··· Provided material ···

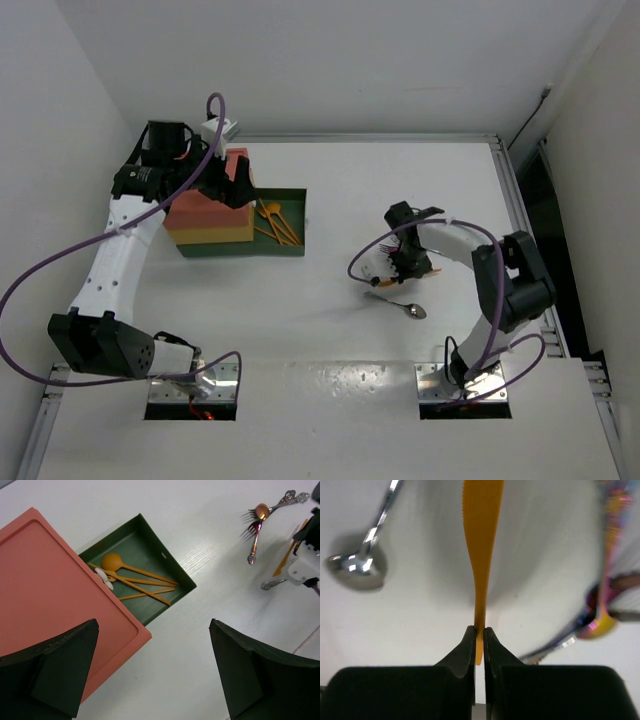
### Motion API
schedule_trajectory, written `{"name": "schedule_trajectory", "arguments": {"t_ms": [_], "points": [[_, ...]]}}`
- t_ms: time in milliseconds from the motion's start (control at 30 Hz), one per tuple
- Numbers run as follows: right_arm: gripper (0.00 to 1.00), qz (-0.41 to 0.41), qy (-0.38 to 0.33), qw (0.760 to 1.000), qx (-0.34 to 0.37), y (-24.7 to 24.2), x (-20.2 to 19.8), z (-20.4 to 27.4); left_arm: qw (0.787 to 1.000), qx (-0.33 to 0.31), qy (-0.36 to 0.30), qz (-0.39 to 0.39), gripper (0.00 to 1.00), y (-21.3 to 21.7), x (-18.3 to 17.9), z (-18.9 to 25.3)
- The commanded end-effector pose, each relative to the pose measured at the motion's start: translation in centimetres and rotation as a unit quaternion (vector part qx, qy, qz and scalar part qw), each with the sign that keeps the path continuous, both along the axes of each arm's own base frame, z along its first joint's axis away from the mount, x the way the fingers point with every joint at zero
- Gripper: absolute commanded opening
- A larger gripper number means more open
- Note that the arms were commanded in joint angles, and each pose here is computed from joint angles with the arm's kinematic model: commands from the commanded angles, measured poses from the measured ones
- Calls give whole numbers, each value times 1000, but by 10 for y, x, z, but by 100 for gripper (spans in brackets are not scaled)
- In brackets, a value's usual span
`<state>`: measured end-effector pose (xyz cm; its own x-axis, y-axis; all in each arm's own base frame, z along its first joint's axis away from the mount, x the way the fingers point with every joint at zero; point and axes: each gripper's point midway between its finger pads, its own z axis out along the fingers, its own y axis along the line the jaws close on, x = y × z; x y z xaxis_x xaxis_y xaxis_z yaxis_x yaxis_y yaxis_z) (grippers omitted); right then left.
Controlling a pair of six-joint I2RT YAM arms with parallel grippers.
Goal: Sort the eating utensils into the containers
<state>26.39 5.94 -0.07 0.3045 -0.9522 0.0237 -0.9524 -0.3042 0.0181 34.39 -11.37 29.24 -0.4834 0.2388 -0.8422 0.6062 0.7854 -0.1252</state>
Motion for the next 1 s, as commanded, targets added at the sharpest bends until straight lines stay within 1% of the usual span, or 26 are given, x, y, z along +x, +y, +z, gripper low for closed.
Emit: {"name": "schedule_trajectory", "arguments": {"t_ms": [0, 33, 67, 100, 133, 167, 233, 267, 300, 333, 367, 400, 433, 467, 500, 533, 567, 600, 633, 667, 733, 800, 867, 900, 933, 967], "points": [[0, -12, -36, 993, 112, 44, 11, 74, 1000, -10, -19, -7, 100, -4, -6, 9], [0, -37, -34, 990, 131, 49, 6, 92, 1000, -13, -20, -5, 100, -5, -5, 11], [0, -57, -36, 985, 156, 59, 10, 105, 1000, -18, -18, -1, 100, -5, -4, 9], [0, -70, -48, 972, 218, 88, 24, 138, 1000, -18, -21, 9, 100, -3, -1, 11], [0, -133, 4, 958, 253, 107, 20, 141, 999, -19, -21, 40, 100, 2, 7, 10], [0, -150, -9, 943, 298, 129, 42, 176, 998, -21, -23, 57, 100, 5, 11, 11], [0, -200, 38, 917, 342, 161, 53, 193, 995, -23, -26, 97, 100, 16, 19, 14], [0, -265, 69, 890, 365, 178, 61, 203, 992, -30, -18, 121, 100, 23, 24, 12], [0, -277, 104, 865, 405, 205, 78, 214, 990, -30, -21, 135, 100, 26, 26, 15], [0, -291, 125, 851, 419, 220, 83, 217, 988, -28, -14, 150, 100, 32, 30, 11], [0, -294, 121, 836, 447, 239, 98, 225, 987, -25, -15, 156, 100, 35, 31, 10], [0, -338, 149, 809, 458, 254, 102, 229, 985, -21, -15, 171, 100, 39, 32, 9], [0, -354, 161, 800, 457, 266, 110, 217, 983, -15, -16, 180, 100, 43, 33, 9], [0, -357, 151, 786, 481, 276, 126, 220, 981, -14, -15, 191, 100, 46, 34, 8], [0, -381, 176, 770, 480, 288, 124, 220, 980, -10, -21, 199, 100, 49, 33, 11], [0, -393, 193, 768, 468, 299, 127, 201, 974, -7, -25, 224, 100, 59, 37, 13], [0, -388, 205, 760, 479, 307, 132, 207, 973, -2, -21, 230, 100, 61, 37, 8], [0, -390, 218, 757, 477, 317, 130, 204, 970, -6, -30, 241, 100, 64, 38, 13], [0, -407, 228, 749, 470, 320, 132, 199, 964, -1, -23, 267, 100, 74, 38, 8], [0, -406, 232, 748, 470, 329, 135, 190, 962, -3, -39, 272, 100, 76, 41, 15], [0, -407, 232, 747, 471, 337, 135, 185, 959, -3, -33, 283, 100, 81, 41, 8], [0, -407, 229, 753, 463, 349, 134, 164, 958, -3, -33, 283, 100, 81, 41, 8], [0, -411, 221, 756, 460, 354, 139, 155, 960, -5, -33, 279, 100, 80, 41, 8], [0, -411, 222, 759, 454, 354, 139, 148, 960, -5, -33, 279, 100, 80, 41, 8], [0, -415, 218, 768, 436, 355, 138, 129, 960, -5, -33, 279, 100, 80, 41, 8], [0, -418, 214, 769, 434, 356, 141, 126, 960, -5, -33, 279, 100, 80, 41, 8]]}}
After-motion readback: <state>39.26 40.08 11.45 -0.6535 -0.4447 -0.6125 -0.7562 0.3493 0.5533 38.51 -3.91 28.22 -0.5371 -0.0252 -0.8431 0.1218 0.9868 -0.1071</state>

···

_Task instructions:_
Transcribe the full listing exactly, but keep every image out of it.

_Response to this exercise:_
### Motion API
schedule_trajectory, written `{"name": "schedule_trajectory", "arguments": {"t_ms": [_], "points": [[_, ...]]}}`
- t_ms: time in milliseconds from the motion's start (control at 30 Hz), one per tuple
- Numbers run as follows: right_arm: gripper (0.00 to 1.00), qz (-0.41 to 0.41), qy (-0.38 to 0.33), qw (0.760 to 1.000), qx (-0.34 to 0.37), y (-24.7 to 24.2), x (-20.2 to 19.8), z (-20.4 to 27.4); left_arm: qw (0.787 to 1.000), qx (-0.33 to 0.31), qy (-0.36 to 0.30), qz (-0.39 to 0.39), gripper (0.00 to 1.00), y (-21.3 to 21.7), x (-18.3 to 17.9), z (-18.9 to 25.3)
- The commanded end-effector pose, each relative to the pose measured at the motion's start: translation in centimetres and rotation as a unit quaternion (vector part qx, qy, qz and scalar part qw), each with the sign that keeps the path continuous, both along the axes of each arm's own base frame, z along its first joint's axis away from the mount, x the way the fingers point with every joint at zero
- Gripper: absolute commanded opening
- A larger gripper number means more open
- Note that the arms were commanded in joint angles, and each pose here is computed from joint angles with the arm's kinematic model: commands from the commanded angles, measured poses from the measured ones
- Calls give whole numbers, each value times 1000, but by 10 for y, x, z, but by 100 for gripper (spans in brackets are not scaled)
- In brackets, a value's usual span
`<state>`: measured end-effector pose (xyz cm; its own x-axis, y-axis; all in each arm's own base frame, z along its first joint's axis away from the mount, x the way the fingers point with every joint at zero; point and axes: each gripper's point midway between its finger pads, its own z axis out along the fingers, its own y axis along the line the jaws close on, x = y × z; x y z xaxis_x xaxis_y xaxis_z yaxis_x yaxis_y yaxis_z) (grippers omitted); right then left.
Controlling a pair of six-joint I2RT YAM arms with parallel grippers.
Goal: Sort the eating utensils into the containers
<state>26.39 5.94 -0.07 0.3045 -0.9522 0.0237 -0.9524 -0.3042 0.0181 34.39 -11.37 29.24 -0.4834 0.2388 -0.8422 0.6062 0.7854 -0.1252</state>
Motion for the next 1 s, as commanded, targets added at the sharpest bends until straight lines stay within 1% of the usual span, or 26 are given, x, y, z along +x, +y, +z, gripper low for closed.
Emit: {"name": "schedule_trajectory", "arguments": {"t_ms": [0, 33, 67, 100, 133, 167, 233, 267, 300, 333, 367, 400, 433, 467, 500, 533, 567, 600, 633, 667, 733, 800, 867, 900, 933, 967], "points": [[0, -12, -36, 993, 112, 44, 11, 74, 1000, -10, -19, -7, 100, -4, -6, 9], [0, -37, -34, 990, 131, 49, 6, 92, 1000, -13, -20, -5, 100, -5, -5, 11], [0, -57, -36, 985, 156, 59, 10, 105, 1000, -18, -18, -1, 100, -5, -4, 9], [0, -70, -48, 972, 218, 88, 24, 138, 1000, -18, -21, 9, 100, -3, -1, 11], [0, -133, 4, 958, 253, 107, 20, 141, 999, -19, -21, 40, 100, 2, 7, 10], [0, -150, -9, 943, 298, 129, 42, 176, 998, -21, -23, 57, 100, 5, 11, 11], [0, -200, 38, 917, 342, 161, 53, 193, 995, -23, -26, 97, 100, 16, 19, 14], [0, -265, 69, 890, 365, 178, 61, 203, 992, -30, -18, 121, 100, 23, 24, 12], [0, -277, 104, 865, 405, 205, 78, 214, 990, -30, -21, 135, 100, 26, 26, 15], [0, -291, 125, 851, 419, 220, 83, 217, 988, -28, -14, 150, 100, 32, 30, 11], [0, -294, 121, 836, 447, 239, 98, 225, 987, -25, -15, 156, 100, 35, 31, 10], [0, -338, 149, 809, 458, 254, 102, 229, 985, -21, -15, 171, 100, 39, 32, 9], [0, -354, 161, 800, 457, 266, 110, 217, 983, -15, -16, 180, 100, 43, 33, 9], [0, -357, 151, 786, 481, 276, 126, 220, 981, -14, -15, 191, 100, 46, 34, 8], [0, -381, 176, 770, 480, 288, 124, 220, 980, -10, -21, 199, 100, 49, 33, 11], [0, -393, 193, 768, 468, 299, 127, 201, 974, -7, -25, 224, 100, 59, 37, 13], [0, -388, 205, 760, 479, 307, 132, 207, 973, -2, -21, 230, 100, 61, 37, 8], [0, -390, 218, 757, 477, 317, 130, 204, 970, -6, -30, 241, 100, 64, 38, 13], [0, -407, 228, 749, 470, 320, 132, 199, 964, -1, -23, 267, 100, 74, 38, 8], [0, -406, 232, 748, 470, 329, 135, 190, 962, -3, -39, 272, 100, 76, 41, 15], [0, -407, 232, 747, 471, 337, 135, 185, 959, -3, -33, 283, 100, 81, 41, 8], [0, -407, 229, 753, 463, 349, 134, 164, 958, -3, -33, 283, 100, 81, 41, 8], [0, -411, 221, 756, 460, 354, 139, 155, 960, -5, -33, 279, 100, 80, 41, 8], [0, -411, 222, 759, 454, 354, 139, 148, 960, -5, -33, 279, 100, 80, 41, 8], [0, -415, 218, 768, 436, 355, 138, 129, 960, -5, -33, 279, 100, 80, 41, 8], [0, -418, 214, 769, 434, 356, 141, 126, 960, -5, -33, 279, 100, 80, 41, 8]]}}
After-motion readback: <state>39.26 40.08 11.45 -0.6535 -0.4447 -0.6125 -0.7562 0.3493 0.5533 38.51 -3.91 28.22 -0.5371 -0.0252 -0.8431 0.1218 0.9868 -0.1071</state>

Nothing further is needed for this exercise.